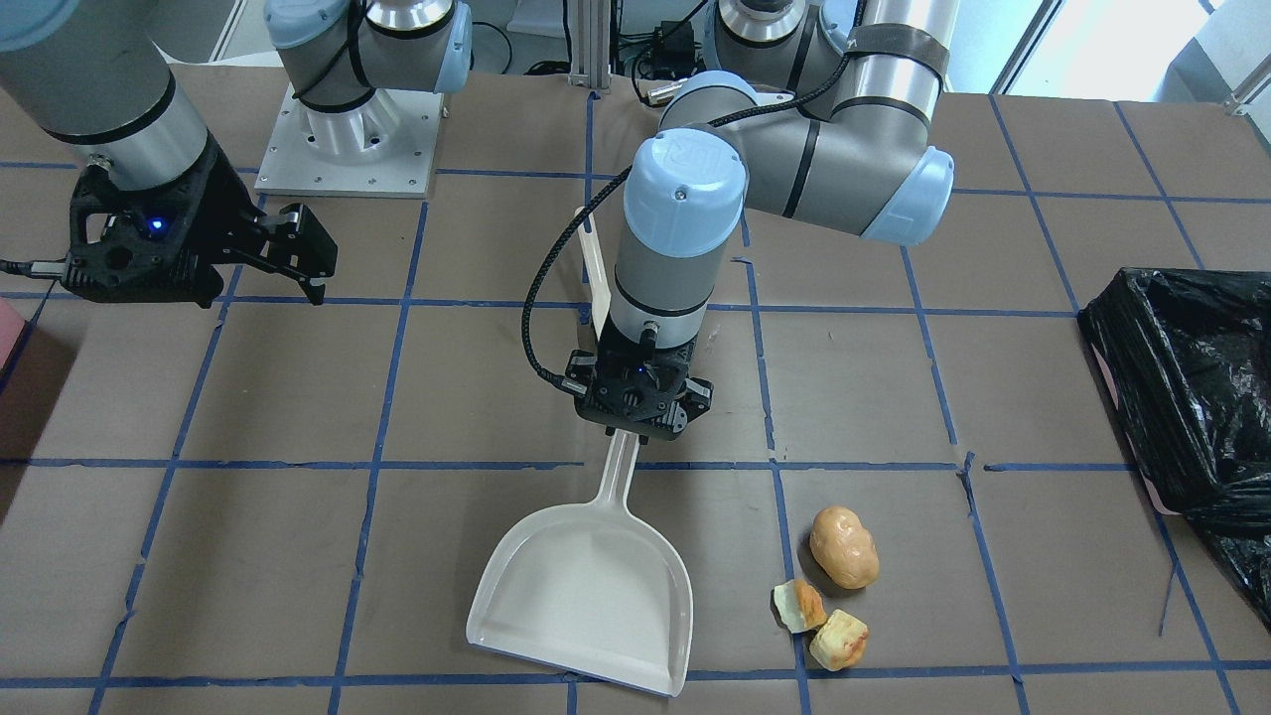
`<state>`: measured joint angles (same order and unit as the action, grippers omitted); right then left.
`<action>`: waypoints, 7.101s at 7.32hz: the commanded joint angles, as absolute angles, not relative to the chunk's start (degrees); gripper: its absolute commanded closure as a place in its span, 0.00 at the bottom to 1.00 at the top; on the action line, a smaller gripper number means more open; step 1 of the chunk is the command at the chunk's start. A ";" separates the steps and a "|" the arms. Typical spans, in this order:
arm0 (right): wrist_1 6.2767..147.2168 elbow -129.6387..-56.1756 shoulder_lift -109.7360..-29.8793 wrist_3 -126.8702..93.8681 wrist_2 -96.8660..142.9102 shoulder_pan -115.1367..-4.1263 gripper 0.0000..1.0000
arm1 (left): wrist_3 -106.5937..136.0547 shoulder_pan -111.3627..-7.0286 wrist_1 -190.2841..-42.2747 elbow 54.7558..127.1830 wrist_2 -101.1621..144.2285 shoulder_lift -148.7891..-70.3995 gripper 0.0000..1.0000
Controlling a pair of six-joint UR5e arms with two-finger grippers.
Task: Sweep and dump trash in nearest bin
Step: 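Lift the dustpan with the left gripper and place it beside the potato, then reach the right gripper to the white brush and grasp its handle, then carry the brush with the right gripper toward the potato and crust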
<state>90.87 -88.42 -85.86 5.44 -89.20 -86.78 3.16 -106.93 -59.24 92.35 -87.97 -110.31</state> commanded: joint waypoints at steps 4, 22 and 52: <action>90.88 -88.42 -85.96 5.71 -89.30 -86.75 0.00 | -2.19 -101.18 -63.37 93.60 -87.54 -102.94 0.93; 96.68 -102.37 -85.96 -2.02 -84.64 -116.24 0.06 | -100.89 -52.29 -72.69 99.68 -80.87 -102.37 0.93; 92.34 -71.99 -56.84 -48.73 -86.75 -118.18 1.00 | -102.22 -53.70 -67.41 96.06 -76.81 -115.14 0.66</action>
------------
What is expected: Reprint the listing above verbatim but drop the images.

Output for this task:
`<state>`: measured joint angles (same order and unit as the action, grippers omitted); right then left.
`<action>`: waypoints, 7.101s at 7.32hz: the commanded joint angles, as absolute angles, not relative to the chunk's start (degrees); gripper: its absolute commanded closure as a place in its span, 0.00 at the bottom to 1.00 at the top; on the action line, a smaller gripper number means more open; step 1 of the chunk is the command at the chunk's start. A ";" separates the steps and a "|" the arms. Typical spans, in this order:
arm0 (right): wrist_1 6.2767..147.2168 elbow -129.6387..-56.1756 shoulder_lift -109.7360..-29.8793 wrist_3 -126.8702..93.8681 wrist_2 -96.8660..142.9102 shoulder_pan -115.1367..-4.1263 gripper 0.0000..1.0000
arm1 (left): wrist_3 -106.5937..136.0547 shoulder_pan -111.3627..-7.0286 wrist_1 -190.2841..-42.2747 elbow 54.7558..127.1830 wrist_2 -101.1621..144.2285 shoulder_lift -148.7891..-70.3995 gripper 0.0000..1.0000
Controlling a pair of six-joint UR5e arms with two-finger grippers.
Task: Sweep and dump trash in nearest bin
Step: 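Lift the dustpan with the left gripper and place it beside the potato, then reach the right gripper to the white brush and grasp its handle, then carry the brush with the right gripper toward the potato and crust
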<state>90.87 -88.42 -85.86 5.44 -89.20 -86.78 3.16 -106.93 -59.24 92.35 -87.97 -110.31</state> commanded: joint waypoints at steps 4, 22 and 52: <action>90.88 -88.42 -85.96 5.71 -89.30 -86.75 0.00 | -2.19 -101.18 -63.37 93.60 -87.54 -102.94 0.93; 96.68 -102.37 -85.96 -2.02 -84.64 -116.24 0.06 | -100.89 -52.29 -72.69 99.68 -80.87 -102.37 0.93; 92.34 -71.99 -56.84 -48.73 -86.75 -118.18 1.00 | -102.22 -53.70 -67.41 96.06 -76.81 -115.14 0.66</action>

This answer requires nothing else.